Perhaps one reason Bayesians (could say that they) insist that restrictions come in terms of a prior is because the prior distribution is itself equivalent to the observation of some data. Thus the posterior estimate is (can be viewed as) the aggregation of data in a mathematically consistent way. Whereas other forms of restriction are ad hoc (since they do not correspond to something that can be interpreted as the observation of data).

By the way, since the prior distribution can be interpreted as data, it can in principle be independently evaluated. Not that anyone seems to want to do this.

Aris, you wrote “…in the context of frequentist modeling and inference these restrictions, like other forms of substantive information, are subject to evaluation; they can be formally tested against the data before being imposed. Introducing parameter restrictions via priors leaves hardly any room to assess their validity vis-a-vis the data!”

In frequentist statistics, when you pick a statistic, you’re also implicitly selecting a set of alternative models against which the substantive restriction can be tested with high power. The Bayesian version of this process involves expanding the hypothesis space to include these alternative models and then seeing if the posterior probability concentrates on the restricted model. So it is not the case that assessing the validity of substantive restrictions vis-a-vis the data is impossible in the Bayesian framework.

I tihnk this subject is tangential to the sort of use Gelman has in mind. The story is basically (warning: I might have some of the details wrong) that he’s run logistic regressions on a large corpus of publicly available well-conditioned data sets and found that parameter estimates almost always fall in the range [-5, 5]. So for logistic regression he uses a prior which concentrates its probability mass in that range. This regularizes estimates for ill-conditioned data, e.g., data that has total separation, resulting in a flat log-likelihood and non-unique MLE.

Aris:

I find the above comments unpleasant for similar reasons as I was bothered by David Hendry’s article discussed here . My disquiet comes from my experiences twenty years ago at Berkeley, where I had colleagues who put down Bayesian methods thoughtlessly, for example patting themselves on the back for being skeptical of hierarchical models and prior distributions and then using generic data models (and, no, I never saw them check the fit of those models to data in any applied contexts).

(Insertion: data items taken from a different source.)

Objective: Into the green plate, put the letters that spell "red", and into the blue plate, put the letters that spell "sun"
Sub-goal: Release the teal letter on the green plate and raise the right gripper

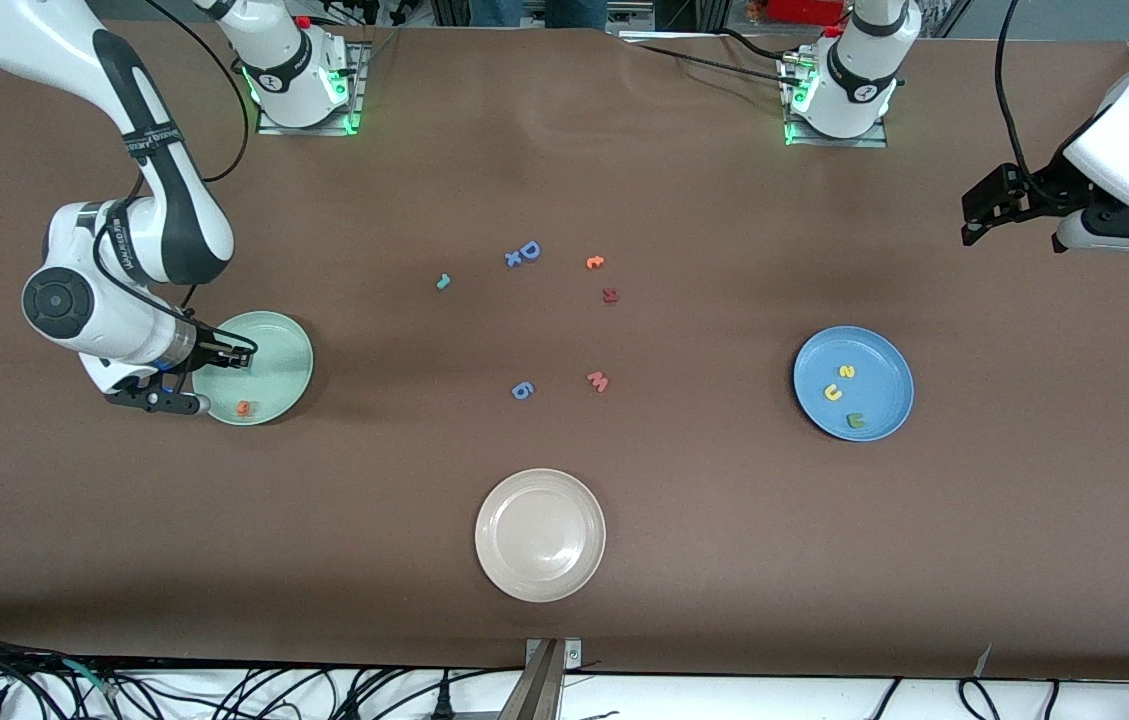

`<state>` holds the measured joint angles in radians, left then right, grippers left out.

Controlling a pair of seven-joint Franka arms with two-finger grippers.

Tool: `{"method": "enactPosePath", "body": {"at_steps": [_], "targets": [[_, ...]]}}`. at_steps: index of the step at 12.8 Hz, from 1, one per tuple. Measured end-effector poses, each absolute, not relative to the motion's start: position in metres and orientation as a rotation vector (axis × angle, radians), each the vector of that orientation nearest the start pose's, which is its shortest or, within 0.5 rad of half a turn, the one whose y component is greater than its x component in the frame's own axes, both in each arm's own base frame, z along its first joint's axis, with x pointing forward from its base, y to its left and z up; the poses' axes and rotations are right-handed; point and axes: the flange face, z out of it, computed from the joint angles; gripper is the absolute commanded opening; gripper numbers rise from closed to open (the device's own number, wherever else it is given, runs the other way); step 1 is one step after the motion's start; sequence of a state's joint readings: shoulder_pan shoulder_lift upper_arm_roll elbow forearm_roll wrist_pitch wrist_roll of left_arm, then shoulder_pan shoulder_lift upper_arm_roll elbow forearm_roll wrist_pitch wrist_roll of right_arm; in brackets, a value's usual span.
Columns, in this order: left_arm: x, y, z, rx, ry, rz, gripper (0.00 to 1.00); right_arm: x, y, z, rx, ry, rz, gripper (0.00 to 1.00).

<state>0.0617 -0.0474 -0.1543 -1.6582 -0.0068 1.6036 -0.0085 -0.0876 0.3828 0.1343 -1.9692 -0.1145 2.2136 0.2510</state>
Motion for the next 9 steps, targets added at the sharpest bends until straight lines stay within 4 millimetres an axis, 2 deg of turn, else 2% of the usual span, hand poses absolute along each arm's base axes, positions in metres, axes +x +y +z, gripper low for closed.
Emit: {"method": "enactPosePath", "body": {"at_steps": [2,4,9], "targets": [[0.540,-0.054,0.602,-3.137,0.162,0.043,1.00,0.598,0.029,0.270,-3.183,0.236,0.194,0.91],[0.541,-0.056,0.595,-3.135,0.179,0.082,1.00,0.597,0.048,0.272,-3.182,0.302,0.183,0.91],[0.539,-0.054,0.593,-3.131,0.192,0.130,1.00,0.574,0.161,0.265,-3.162,0.584,0.126,0.91]]}}
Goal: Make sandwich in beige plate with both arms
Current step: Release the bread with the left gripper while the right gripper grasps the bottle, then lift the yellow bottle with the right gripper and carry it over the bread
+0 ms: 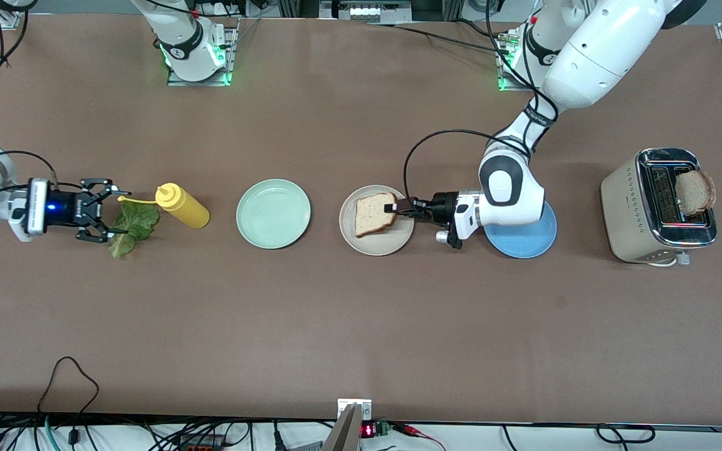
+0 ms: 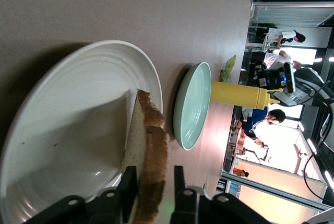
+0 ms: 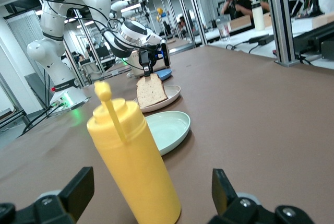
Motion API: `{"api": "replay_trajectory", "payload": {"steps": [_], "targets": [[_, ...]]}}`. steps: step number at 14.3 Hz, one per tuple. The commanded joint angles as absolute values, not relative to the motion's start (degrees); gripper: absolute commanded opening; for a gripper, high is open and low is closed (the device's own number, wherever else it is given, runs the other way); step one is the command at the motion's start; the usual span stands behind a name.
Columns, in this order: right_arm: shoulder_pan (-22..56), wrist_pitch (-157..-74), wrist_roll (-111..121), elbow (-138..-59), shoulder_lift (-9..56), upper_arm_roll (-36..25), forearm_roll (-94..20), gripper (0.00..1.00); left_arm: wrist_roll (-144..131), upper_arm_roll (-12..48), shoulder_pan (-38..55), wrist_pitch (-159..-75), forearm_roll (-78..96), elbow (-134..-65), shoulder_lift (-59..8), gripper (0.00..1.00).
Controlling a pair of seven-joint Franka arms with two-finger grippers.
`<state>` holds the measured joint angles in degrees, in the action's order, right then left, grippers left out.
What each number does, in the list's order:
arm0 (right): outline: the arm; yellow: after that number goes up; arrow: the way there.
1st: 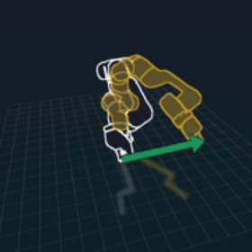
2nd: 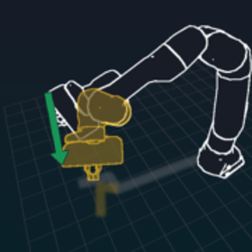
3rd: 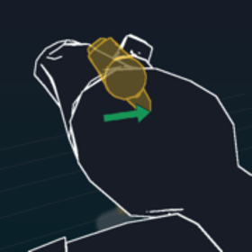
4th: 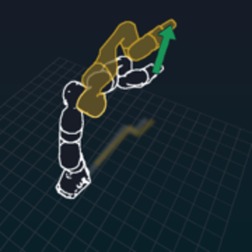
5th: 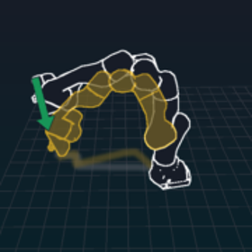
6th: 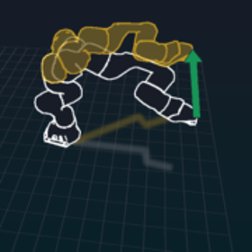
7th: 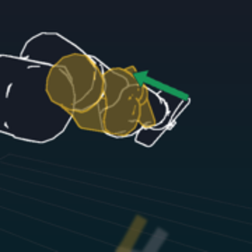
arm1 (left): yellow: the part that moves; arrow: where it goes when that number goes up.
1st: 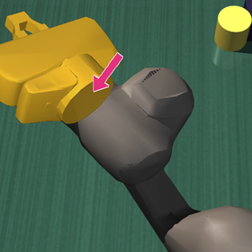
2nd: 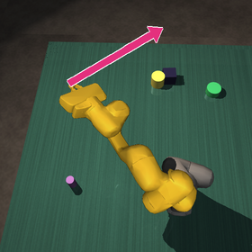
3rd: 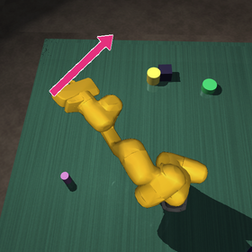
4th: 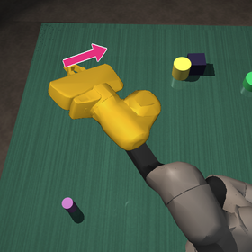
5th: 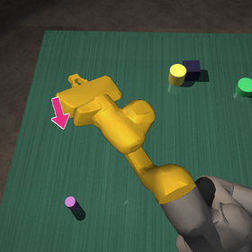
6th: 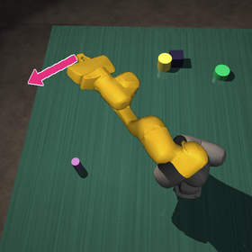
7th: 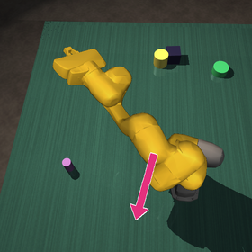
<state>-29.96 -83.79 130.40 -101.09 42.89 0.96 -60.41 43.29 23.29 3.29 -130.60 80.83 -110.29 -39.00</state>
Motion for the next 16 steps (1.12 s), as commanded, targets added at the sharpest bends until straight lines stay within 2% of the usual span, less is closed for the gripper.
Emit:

I am not saying anything negative about “frequentists.” For one thing, I’m not quite sure what exactly a frequentist is. What I would prefer is for people to not mischaracterize what I do. As the author of the most popular Bayesian book, I think I have as much right as anyone to call what I do “Bayesian.” And I do evaluate my models. We devoted chapters of our books to model evaluation, and I’ve also published several papers on the theory and practice of Bayesian model checking.

I also think of my prior distributions as soft constraints. I recognize there are non-Bayesian regularization methods as well. In describing my work, I’m never intending to claim that others can’t use similar methods but embedded in different inferential frameworks.

As I wrote in my first comment in this thread, I’m not making the argument that Bayesian methods are innocuous. I’m saying that Bayesian methods have been helpful to me, and that the idea of soft constraints or regularization has been a helpful way for me to think about priors. Given all the difficulties that Bayesians and others have had with noninformative priors and with subjective probability, it seems to me to be a good idea to be open to other ways of thinking about probability distributions for parameters.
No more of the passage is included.